Repeat word for word the lines from the top of the records through the line containing "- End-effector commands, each", and skip the pictures.

_The data_
▽

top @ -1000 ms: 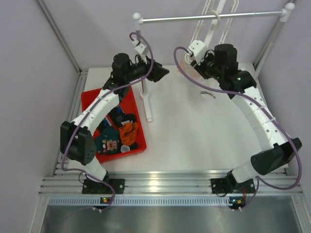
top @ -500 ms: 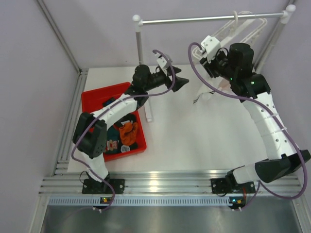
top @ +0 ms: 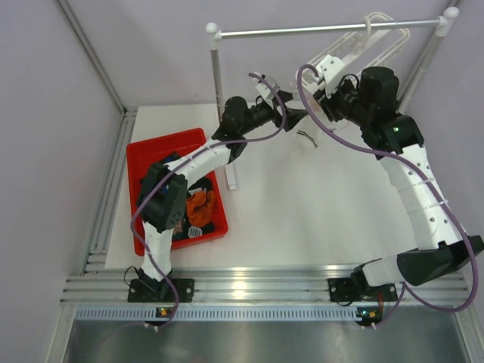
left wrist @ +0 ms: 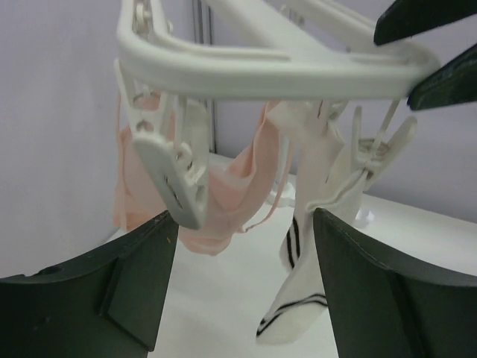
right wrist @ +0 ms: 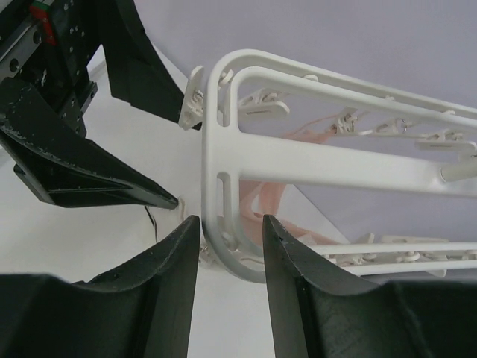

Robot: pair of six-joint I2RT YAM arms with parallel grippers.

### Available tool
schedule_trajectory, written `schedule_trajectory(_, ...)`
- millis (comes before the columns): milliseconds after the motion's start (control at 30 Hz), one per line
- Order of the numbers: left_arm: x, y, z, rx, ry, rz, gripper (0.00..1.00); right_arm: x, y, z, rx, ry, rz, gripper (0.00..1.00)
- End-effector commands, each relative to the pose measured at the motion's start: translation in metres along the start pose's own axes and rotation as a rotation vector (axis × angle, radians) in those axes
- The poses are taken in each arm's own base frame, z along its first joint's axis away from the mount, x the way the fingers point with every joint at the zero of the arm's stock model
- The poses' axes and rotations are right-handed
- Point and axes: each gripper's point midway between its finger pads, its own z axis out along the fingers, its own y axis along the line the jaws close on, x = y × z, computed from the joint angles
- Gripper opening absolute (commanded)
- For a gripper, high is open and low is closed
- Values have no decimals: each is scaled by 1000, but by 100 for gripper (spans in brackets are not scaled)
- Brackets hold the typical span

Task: Clip the socks to the hanger
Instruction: Rotate the hanger at the clothesline.

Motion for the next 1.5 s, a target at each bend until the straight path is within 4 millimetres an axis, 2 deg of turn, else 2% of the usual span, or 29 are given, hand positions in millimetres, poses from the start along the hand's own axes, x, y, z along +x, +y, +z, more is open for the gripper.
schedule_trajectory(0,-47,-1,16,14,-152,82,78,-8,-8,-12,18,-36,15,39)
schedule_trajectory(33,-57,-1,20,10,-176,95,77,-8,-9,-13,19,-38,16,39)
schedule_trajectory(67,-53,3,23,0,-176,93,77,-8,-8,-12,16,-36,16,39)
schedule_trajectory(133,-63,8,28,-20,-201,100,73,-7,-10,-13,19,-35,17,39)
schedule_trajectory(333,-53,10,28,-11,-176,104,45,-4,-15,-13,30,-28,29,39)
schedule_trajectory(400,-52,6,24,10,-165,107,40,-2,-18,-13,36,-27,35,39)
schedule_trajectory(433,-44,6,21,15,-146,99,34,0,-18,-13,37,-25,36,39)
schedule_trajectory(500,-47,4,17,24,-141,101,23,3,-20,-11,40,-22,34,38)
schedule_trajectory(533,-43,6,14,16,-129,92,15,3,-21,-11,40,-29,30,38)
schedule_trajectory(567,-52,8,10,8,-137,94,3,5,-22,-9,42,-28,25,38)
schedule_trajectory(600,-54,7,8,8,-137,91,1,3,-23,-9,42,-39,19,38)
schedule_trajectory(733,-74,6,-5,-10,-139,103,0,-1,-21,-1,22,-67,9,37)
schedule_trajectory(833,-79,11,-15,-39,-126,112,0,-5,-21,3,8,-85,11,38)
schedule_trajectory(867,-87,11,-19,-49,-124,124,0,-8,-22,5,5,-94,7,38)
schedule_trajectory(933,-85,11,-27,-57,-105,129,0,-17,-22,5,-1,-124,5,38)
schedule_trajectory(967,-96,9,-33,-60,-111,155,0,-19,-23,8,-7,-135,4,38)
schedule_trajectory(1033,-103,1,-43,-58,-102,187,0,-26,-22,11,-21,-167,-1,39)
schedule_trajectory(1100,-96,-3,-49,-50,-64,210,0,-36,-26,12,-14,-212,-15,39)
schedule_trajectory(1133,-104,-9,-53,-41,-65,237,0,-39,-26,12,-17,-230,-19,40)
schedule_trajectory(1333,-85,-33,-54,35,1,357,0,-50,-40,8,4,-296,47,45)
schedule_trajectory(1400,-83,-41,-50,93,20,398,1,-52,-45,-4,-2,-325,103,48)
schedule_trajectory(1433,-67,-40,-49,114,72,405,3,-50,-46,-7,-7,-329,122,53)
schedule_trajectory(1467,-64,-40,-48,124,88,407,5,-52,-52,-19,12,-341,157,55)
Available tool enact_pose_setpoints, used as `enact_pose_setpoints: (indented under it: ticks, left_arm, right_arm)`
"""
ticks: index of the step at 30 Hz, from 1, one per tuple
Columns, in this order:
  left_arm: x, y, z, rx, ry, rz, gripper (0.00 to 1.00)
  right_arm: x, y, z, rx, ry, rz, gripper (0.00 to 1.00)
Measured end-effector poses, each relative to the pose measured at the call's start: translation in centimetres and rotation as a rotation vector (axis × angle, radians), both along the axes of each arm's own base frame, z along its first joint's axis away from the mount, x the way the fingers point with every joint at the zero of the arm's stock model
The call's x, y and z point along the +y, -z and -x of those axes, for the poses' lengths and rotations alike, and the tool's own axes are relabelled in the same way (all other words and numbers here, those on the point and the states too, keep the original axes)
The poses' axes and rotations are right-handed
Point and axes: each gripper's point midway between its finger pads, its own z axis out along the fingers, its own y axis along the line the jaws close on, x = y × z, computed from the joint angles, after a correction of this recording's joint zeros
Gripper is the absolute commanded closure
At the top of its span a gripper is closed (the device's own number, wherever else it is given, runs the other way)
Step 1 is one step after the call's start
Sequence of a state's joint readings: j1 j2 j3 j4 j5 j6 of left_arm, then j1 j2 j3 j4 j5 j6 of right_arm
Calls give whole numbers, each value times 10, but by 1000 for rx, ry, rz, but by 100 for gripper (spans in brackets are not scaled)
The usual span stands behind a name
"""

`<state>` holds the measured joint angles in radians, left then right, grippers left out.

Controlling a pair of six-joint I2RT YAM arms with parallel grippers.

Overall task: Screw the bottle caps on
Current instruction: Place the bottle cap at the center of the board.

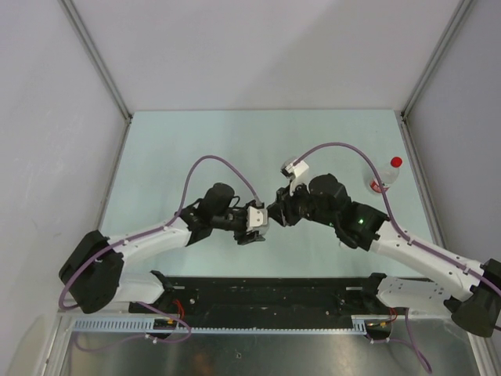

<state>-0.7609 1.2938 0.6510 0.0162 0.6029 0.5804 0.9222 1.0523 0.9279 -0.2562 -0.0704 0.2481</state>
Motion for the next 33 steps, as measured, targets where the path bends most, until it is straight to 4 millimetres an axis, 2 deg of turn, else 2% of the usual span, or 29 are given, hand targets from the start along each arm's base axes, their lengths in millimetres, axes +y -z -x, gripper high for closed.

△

_Problem solution_
top @ -1000 ms: 
top @ -500 ms: 
top @ +0 ms: 
left wrist @ +0 ms: 
right wrist @ +0 ms: 

Robot: pair of six-joint I2RT YAM arms with parallel grippers.

### Available tool
schedule_trajectory, written `schedule_trajectory(_, ...)`
- millis (comes before the columns): milliseconds after the motion's start (control at 30 Hz), one per line
- Order of the numbers: left_arm: x, y, z, rx, ry, rz, gripper (0.00..1.00); right_arm: x, y, z, rx, ry, rz, gripper (0.00..1.00)
- End-effector commands, each relative to the pose measured at the motion's start: translation in metres along the start pose's own axes and rotation as a rotation vector (axis × angle, radians) in those axes

The work on this exercise is finished.